» **Task instructions**: Repeat every line of the data exactly; the pictures stay out.
* * *
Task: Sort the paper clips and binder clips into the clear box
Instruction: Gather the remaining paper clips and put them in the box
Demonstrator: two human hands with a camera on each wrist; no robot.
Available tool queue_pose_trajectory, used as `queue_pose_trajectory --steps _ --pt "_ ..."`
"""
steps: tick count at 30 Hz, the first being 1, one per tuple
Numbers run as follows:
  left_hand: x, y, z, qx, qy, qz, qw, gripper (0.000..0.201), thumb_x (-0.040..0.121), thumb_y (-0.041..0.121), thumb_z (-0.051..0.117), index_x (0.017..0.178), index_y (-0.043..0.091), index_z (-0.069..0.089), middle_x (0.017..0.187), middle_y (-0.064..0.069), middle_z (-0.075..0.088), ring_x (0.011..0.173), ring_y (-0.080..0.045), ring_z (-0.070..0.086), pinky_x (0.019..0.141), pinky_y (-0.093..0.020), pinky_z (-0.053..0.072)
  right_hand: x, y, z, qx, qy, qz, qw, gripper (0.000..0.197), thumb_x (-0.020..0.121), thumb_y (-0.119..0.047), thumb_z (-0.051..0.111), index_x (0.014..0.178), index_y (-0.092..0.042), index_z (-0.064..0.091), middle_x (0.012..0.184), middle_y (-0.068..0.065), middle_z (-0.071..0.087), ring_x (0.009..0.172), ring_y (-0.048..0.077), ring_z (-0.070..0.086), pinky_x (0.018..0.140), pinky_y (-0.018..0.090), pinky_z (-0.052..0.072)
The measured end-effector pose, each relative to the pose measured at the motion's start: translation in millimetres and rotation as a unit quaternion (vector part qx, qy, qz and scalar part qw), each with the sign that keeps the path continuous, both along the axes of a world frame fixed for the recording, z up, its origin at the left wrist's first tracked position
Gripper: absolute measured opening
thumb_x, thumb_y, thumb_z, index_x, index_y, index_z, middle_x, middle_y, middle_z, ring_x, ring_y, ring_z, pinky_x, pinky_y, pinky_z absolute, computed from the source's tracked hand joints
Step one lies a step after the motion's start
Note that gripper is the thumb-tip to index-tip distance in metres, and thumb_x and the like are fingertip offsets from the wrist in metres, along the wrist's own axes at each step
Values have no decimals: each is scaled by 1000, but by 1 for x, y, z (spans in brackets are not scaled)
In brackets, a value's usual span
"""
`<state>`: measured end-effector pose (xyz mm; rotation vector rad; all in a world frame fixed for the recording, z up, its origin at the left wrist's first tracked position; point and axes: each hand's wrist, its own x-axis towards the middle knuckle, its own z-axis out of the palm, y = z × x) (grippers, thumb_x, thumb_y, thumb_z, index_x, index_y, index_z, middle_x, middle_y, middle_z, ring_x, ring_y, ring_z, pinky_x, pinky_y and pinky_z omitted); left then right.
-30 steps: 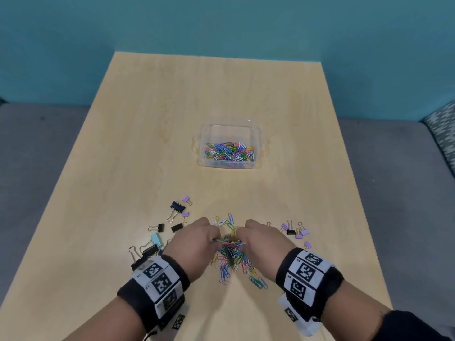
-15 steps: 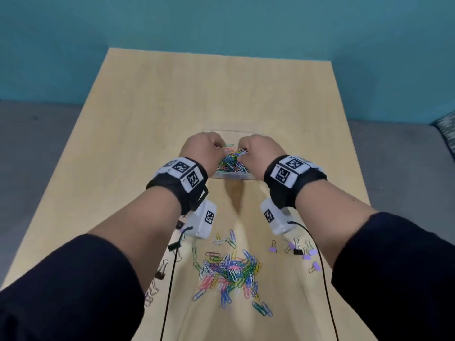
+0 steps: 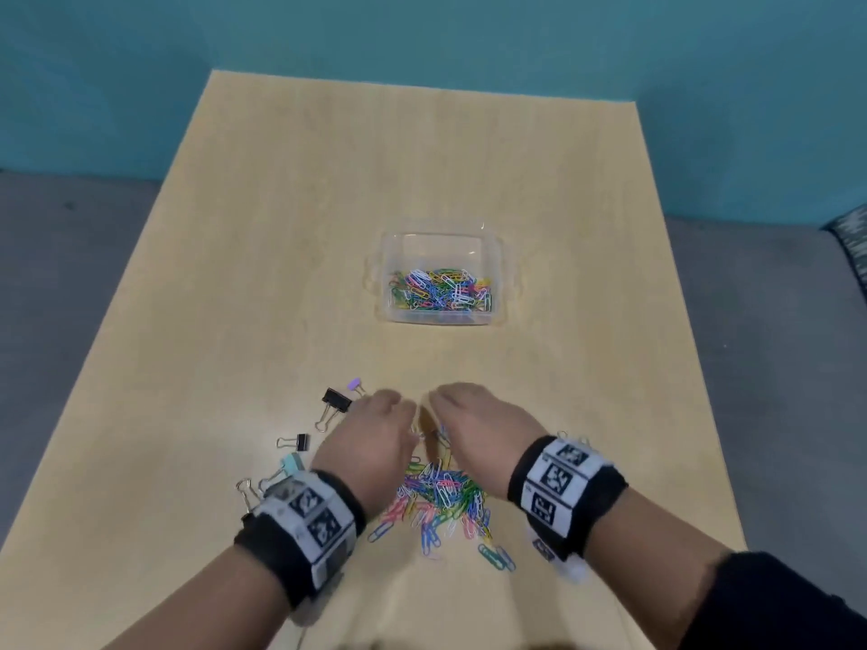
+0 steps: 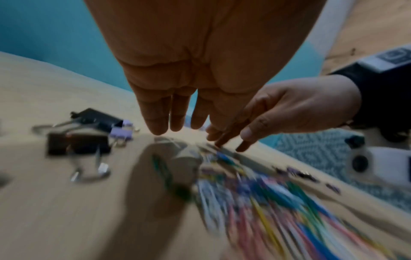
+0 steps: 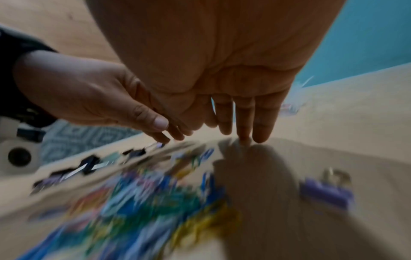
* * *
» **Task output**:
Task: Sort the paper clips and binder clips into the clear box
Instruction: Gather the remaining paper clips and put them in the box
Demonstrator: two human hands with a camera on each wrist; no robot.
Available tool queue_pose_trajectory, used as `queue_pose_trajectory --steps _ --pt "_ ..."`
"""
steps: tick count at 30 Hz, the first being 1, one per tuple
Numbers run as follows:
  left_hand: x, y, z, qx, qy, qz, qw, gripper (0.000..0.201), thumb_x (-0.040..0.121), thumb_y (-0.041..0.121), thumb_z (-0.051..0.117), index_x (0.017..0.178), index_y (-0.043..0.091), index_z (-0.069..0.089), middle_x (0.017..0.187), middle_y (-0.064..0.069), middle_z (-0.075..0.088), ring_x (0.011..0.173), ring_y (-0.080..0.045), ring_z (-0.070..0.086), pinky_x (0.019..0.141), pinky_y (-0.093..0.020), pinky_z (-0.053..0.072)
  right_hand: x, y, z, qx, qy, qz, qw, gripper (0.000..0.197), thumb_x (-0.020..0.121), thumb_y (-0.119..0.047), thumb_z (-0.051..0.111), index_x (0.014..0.178), index_y (-0.092..0.042), index_z (-0.064..0.091), middle_x (0.012..0.184), middle_y (-0.068..0.065), middle_z (-0.071..0.087), ring_x (0.009..0.172), ring_y (-0.048..0.077), ring_z (-0.070..0.086), pinky_x (0.018..0.140), pinky_y (-0.018..0.090), pinky_z (-0.052..0.072)
The measured end-effector pose, each relative to the pose measured at the motion's start: translation in millimetres and rotation as a unit quaternion (vector part qx, qy, qz and scalar part qw), each with the sign that keeps the path continuous, both along the axes of a world frame fixed for the recording, z up, its origin at the left wrist's first tracked position
Gripper: absolute measured opening
thumb_x, thumb_y, thumb_z, index_x, index_y, index_z, middle_x, middle_y, middle_z, ring_x, ring_y, ring_z, pinky_x, pinky_y, pinky_z absolute, computed from the source's tracked hand joints
Step one lies a step after the motion's start
Note that gripper is the thumb-tip to index-tip distance in metres, and thumb_x and the like are fingertip offsets from the wrist in metres, along the wrist's own axes at each step
Values have no decimals: each is scaled by 1000, but by 1 for x, y, z (spans in brackets are not scaled)
In brackets, a value's usual span
"""
`<state>`: measured end-effector pose (xyz mm; rotation vector rad; all in a world frame fixed for the recording, z up, its origin at the left wrist's first tracked position; point and axes: each hand's wrist, its own x-axis towards the middle knuckle, its own z-axis out of the palm, y = z × x) (grippers, thumb_x, thumb_y, thumb_z, index_x, index_y, index_z, middle_x, middle_y, middle_z, ring_x, ring_y, ring_z, pinky_x, pinky_y and pinky_z omitted); left then right.
-30 steps: 
-15 steps: 
+0 steps: 
+0 steps: 
+0 steps: 

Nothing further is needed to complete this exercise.